Он старается не плакать — да и выплакал уже. Но слезы наворачиваются на глаза и становятся неконтролируемыми после слов врача:
–…П-пациенту лучше, но это может значить, что его ждет резкое ухудшение, которое п-приведет к летальному исходу.
Алоис кивает. Сердце бьется так медленно, что ему кажется, что он сам сейчас в коме. Почти неживой.
— Можете п-побыть, но недолго. Мои соболезнования, по-попрощайтесь.

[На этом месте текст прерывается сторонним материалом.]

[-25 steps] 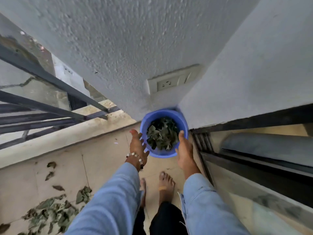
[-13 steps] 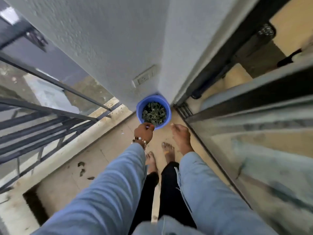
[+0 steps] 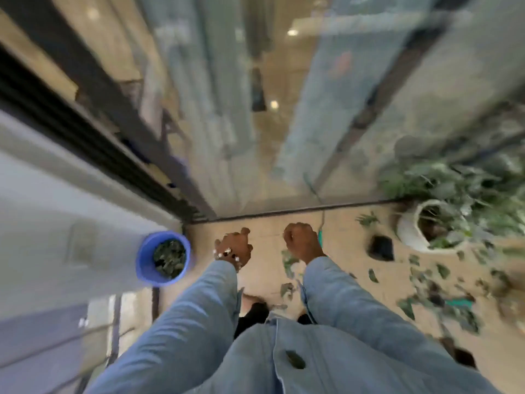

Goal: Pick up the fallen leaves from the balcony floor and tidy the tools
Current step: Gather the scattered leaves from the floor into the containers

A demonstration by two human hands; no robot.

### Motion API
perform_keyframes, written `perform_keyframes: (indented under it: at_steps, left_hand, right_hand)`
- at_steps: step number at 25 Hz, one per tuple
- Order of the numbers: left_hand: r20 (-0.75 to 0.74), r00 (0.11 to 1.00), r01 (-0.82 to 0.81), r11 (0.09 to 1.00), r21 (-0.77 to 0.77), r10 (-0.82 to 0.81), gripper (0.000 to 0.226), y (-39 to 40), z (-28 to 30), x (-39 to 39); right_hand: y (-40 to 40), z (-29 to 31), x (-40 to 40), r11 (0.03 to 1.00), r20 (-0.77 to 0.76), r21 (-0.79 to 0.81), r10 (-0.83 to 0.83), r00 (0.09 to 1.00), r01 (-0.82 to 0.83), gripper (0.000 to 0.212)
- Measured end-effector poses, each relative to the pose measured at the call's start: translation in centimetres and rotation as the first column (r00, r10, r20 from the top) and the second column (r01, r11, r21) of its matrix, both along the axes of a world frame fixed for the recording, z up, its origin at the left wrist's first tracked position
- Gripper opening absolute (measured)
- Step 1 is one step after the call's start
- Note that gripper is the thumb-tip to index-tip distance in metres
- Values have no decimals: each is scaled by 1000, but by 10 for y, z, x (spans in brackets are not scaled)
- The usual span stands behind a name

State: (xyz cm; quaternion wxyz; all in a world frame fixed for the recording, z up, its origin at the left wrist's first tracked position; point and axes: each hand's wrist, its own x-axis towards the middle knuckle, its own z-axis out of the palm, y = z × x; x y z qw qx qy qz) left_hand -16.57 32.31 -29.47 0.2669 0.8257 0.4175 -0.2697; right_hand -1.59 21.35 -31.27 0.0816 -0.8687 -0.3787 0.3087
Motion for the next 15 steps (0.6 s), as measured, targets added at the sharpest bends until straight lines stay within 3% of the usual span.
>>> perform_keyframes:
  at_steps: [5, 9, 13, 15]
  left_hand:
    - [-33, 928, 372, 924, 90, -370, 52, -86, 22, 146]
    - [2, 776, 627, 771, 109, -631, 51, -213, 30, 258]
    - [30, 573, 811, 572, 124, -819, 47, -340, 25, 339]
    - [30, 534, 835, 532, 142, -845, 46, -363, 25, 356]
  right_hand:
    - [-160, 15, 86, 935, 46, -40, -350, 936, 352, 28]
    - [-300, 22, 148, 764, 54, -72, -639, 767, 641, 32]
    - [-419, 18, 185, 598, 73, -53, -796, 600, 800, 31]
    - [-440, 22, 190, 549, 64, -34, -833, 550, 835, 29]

Хлопок двери за спиной Алоис воспринимает как болезненный выстрел в голову. В висках снова невыносимо болит, но боль эта и близко не сравнима с внутренне-душевной.
«Я не верю», — он подходит ближе, к изголовью кровати. Осторожно приседает, вытирая влагу с глаз дрожащей рукой. Долго смотрит на мокрый след на коже, а грудь сдавливает — не вдохнуть.

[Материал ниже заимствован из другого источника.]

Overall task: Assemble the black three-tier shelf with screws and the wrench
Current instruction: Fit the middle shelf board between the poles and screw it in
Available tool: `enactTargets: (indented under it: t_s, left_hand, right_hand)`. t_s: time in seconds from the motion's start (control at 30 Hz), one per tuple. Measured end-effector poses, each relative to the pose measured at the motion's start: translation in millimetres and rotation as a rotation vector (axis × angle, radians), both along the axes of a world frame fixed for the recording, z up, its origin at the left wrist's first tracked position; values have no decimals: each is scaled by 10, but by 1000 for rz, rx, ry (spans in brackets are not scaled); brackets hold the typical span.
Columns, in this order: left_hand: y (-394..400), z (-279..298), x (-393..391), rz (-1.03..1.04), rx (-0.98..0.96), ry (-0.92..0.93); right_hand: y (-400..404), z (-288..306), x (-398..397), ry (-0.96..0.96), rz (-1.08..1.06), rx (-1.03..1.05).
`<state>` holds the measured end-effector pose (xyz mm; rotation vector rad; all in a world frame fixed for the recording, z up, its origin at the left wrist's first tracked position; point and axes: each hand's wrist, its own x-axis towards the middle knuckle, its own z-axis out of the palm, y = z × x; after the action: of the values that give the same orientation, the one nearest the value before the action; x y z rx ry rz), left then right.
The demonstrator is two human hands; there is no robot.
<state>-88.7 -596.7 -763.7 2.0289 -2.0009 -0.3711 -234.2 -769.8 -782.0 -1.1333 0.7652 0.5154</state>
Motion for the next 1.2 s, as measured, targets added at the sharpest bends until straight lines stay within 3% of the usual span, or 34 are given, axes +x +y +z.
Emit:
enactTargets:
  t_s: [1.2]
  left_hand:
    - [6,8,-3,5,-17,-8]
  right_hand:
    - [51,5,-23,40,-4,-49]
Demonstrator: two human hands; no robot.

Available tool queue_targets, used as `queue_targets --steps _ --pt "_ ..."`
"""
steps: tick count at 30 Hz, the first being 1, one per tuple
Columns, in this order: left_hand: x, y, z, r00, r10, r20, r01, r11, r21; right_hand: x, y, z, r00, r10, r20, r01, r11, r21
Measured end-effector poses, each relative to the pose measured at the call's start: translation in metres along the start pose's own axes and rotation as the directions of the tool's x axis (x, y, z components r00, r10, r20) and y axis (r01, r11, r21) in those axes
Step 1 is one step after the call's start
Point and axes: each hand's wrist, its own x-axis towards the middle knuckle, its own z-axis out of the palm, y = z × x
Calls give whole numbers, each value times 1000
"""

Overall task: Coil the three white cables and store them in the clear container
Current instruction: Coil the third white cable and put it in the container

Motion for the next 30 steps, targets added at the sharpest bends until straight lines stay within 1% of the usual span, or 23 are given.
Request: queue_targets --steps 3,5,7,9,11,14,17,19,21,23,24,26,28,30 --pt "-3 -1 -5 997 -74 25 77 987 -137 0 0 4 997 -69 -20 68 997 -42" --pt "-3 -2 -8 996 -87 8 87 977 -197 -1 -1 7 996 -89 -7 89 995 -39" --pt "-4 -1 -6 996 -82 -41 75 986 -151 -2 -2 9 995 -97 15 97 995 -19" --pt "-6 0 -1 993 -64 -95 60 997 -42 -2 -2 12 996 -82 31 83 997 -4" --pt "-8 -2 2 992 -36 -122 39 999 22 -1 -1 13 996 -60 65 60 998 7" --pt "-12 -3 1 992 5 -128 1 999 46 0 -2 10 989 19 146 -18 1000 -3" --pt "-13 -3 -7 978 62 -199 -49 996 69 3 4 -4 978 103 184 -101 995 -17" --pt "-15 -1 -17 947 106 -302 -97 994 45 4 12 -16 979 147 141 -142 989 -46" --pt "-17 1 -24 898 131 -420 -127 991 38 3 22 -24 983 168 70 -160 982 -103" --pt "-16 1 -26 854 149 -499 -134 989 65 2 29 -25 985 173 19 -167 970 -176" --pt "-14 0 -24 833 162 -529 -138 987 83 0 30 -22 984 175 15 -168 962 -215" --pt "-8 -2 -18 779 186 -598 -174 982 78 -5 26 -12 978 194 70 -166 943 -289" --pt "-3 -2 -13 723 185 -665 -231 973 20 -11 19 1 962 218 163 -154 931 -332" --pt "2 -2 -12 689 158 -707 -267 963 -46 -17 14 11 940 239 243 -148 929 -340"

— Все хорошо, правда? — спрашивает тихо, то ли себя, то ли Фреда. — Все хорошо, — он разглаживает складки покрывала, но улыбка на губах горчит. — Хорошо, — сквозь ком в горле. — Скажи же мне, что хорошо, прошу тебя. Пожалуйста, Фред, — а в ответ молчаливый писк аппарата.
Он выдыхает. Сильно жмуриться, чтобы прогнать слезы. Он должен быть сильным. Не сдаваться. Даже сейчас, когда прогнозы неутешительны, а слово «шанс» меркнет на выдохе. Раньше Алоис понятия не имел, что терять родных — так больно. Он думал, это его не коснется. Думал, родители будут жить вечно, как и братья, друзья, все-все любимые люди.

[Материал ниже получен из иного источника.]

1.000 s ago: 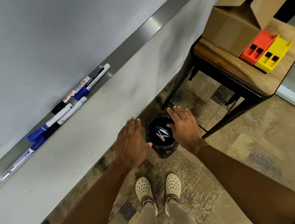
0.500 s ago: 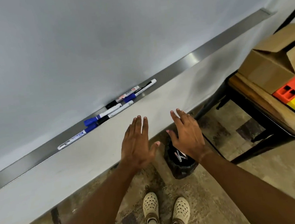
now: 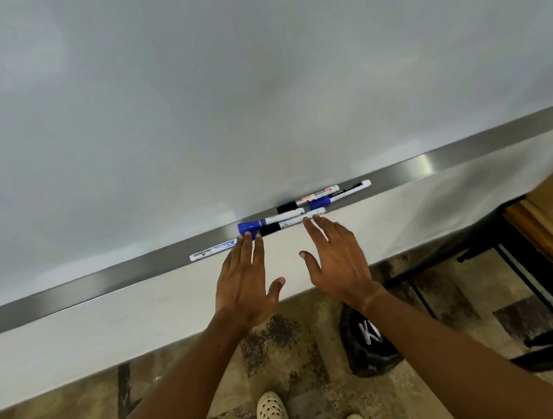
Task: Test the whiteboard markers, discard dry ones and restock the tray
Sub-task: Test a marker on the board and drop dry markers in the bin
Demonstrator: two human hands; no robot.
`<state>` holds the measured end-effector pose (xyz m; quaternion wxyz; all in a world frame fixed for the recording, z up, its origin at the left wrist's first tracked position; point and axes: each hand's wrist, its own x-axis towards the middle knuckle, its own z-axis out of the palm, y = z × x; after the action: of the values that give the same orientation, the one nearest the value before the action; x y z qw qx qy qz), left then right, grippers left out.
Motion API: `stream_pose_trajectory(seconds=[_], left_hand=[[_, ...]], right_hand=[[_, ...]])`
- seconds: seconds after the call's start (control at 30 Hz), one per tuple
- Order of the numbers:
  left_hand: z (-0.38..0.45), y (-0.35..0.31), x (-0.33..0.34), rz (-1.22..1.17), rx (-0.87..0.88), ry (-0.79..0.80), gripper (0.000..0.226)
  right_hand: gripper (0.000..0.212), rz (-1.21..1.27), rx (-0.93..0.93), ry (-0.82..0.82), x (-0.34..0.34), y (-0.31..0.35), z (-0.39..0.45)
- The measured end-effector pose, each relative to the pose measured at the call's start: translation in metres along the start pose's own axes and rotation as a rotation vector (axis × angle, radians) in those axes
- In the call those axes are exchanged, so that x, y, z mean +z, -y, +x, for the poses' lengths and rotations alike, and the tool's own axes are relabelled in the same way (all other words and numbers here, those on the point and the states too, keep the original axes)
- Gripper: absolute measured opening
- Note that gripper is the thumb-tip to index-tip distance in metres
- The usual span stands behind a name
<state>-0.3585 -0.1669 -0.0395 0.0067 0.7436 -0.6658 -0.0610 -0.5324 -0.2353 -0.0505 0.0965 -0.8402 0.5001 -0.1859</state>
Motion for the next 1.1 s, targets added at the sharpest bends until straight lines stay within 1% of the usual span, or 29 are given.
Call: stream_pose_trajectory(seconds=[0.2, 0.43, 0.63, 0.77, 0.9, 1.0, 1.1], left_hand=[[-0.005, 0.045, -0.010, -0.003, -0.034, 0.000, 0.088], [0.000, 0.079, -0.012, -0.015, -0.018, -0.014, 0.087], [0.001, 0.099, -0.008, -0.042, 0.012, -0.036, 0.086], [0.003, 0.106, -0.007, -0.050, 0.033, -0.043, 0.086], [0.003, 0.108, -0.006, -0.064, 0.049, -0.044, 0.085], [0.003, 0.109, -0.006, -0.078, 0.055, -0.044, 0.085], [0.003, 0.111, -0.007, -0.088, 0.076, -0.074, 0.082]], right_hand=[[0.056, -0.011, -0.048, 0.027, 0.016, 0.039, 0.025], [0.031, -0.065, -0.094, -0.001, 0.028, 0.068, 0.067], [0.020, -0.177, -0.023, 0.150, 0.028, 0.083, 0.087], [0.020, -0.236, 0.015, 0.232, 0.027, 0.088, 0.096], [0.021, -0.254, 0.013, 0.258, 0.029, 0.091, 0.101], [0.023, -0.229, -0.001, 0.245, 0.031, 0.092, 0.099], [0.024, -0.210, -0.041, 0.156, 0.028, 0.093, 0.095]])
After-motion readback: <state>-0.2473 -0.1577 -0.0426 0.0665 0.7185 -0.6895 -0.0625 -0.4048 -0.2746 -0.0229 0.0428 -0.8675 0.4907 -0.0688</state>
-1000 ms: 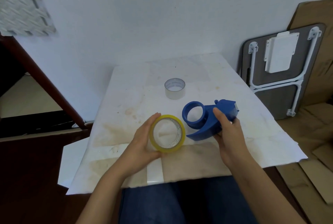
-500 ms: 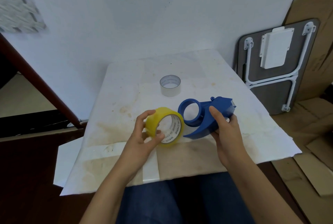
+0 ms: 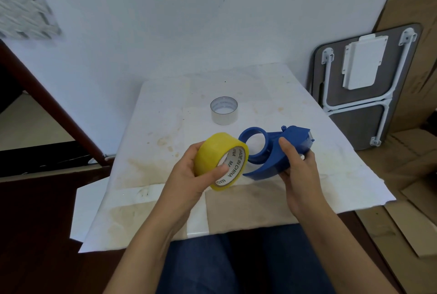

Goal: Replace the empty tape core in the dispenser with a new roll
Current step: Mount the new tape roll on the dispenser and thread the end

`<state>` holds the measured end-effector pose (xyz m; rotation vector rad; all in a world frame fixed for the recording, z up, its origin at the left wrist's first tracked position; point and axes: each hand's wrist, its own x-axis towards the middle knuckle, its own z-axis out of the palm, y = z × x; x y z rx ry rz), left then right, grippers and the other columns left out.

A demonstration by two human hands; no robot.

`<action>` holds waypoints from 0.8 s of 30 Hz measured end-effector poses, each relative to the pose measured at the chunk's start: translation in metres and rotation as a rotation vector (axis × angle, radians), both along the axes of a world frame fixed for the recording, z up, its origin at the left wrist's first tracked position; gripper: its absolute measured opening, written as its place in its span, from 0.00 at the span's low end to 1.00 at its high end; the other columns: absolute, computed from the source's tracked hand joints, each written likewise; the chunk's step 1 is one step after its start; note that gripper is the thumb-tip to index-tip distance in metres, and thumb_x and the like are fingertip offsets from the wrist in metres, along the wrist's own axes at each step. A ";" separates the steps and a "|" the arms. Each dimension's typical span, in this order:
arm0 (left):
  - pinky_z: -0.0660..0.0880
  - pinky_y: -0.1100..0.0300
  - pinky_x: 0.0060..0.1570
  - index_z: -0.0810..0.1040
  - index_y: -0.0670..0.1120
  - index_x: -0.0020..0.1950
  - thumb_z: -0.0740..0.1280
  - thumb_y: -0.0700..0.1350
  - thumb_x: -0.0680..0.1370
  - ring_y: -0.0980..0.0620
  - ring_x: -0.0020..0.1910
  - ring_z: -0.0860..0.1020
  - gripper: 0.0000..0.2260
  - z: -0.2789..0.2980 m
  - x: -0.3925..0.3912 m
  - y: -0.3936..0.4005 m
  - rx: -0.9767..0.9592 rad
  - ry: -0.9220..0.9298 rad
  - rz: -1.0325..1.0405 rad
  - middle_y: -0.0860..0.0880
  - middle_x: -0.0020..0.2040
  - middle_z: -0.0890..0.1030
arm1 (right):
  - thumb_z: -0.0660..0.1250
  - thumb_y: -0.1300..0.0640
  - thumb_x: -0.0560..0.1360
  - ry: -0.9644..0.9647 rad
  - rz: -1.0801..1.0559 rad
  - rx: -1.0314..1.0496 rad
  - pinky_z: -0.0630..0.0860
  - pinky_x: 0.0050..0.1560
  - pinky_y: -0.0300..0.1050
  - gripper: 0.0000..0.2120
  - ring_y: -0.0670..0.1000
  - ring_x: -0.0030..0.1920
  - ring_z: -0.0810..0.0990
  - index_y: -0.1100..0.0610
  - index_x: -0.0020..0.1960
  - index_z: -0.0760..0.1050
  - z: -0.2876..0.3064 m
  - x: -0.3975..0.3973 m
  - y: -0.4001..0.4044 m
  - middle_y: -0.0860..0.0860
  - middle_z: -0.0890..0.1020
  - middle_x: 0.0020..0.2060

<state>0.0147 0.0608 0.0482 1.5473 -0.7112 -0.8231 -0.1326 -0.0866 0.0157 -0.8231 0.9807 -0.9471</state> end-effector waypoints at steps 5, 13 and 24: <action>0.83 0.48 0.53 0.79 0.41 0.60 0.61 0.47 0.82 0.48 0.50 0.86 0.13 0.010 -0.004 0.000 -0.144 0.510 0.151 0.46 0.49 0.86 | 0.72 0.52 0.73 -0.012 0.004 -0.015 0.76 0.63 0.52 0.24 0.50 0.59 0.80 0.50 0.66 0.67 0.004 -0.001 0.000 0.52 0.79 0.61; 0.81 0.63 0.27 0.74 0.39 0.68 0.58 0.51 0.83 0.46 0.39 0.87 0.20 0.002 0.006 0.004 -0.016 0.773 0.187 0.36 0.56 0.85 | 0.72 0.53 0.73 -0.040 0.033 -0.032 0.77 0.63 0.52 0.24 0.50 0.59 0.80 0.51 0.66 0.68 0.011 0.001 0.001 0.52 0.79 0.62; 0.80 0.66 0.28 0.79 0.38 0.56 0.60 0.38 0.82 0.50 0.35 0.86 0.10 0.005 0.002 0.003 0.054 0.621 0.171 0.38 0.44 0.87 | 0.73 0.52 0.72 -0.032 0.067 -0.039 0.77 0.62 0.51 0.27 0.50 0.59 0.80 0.52 0.68 0.68 0.014 0.000 0.003 0.51 0.79 0.62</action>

Как другие двигаются дальше после потери близких? Где находят силы подняться, смириться и идти?
Почему именно Фред?..
— Живи, пожалуйста, — на грани слышимости. — Выживи. Кем я буду без тебя? Я же не выдержу, правда-правда не выдержу, и ты знаешь это, а я знаю, что ты меня слышишь, Фред, — быстрым потоком. — Обещай мне, что проснешься. Мне… мне сложно представить, что тебя не будет рядом. А что я скажу нашим котикам? Они тоже по тебе грустят, не играют даже, свили гнездо из твоего шарфа под нашей кроватью и спят там. Представляешь? Мы же собирались с тобой создать приют для бездомных животных. Без тебя я не смогу… ничего не смогу. Может… да, да, я не замечал доброй половины того, что ты для меня делал. Но обещаю, что впредь буду заботиться о тебе вдвое больше, чем ты обо мне. А ты обещай… обещай, что проснешься.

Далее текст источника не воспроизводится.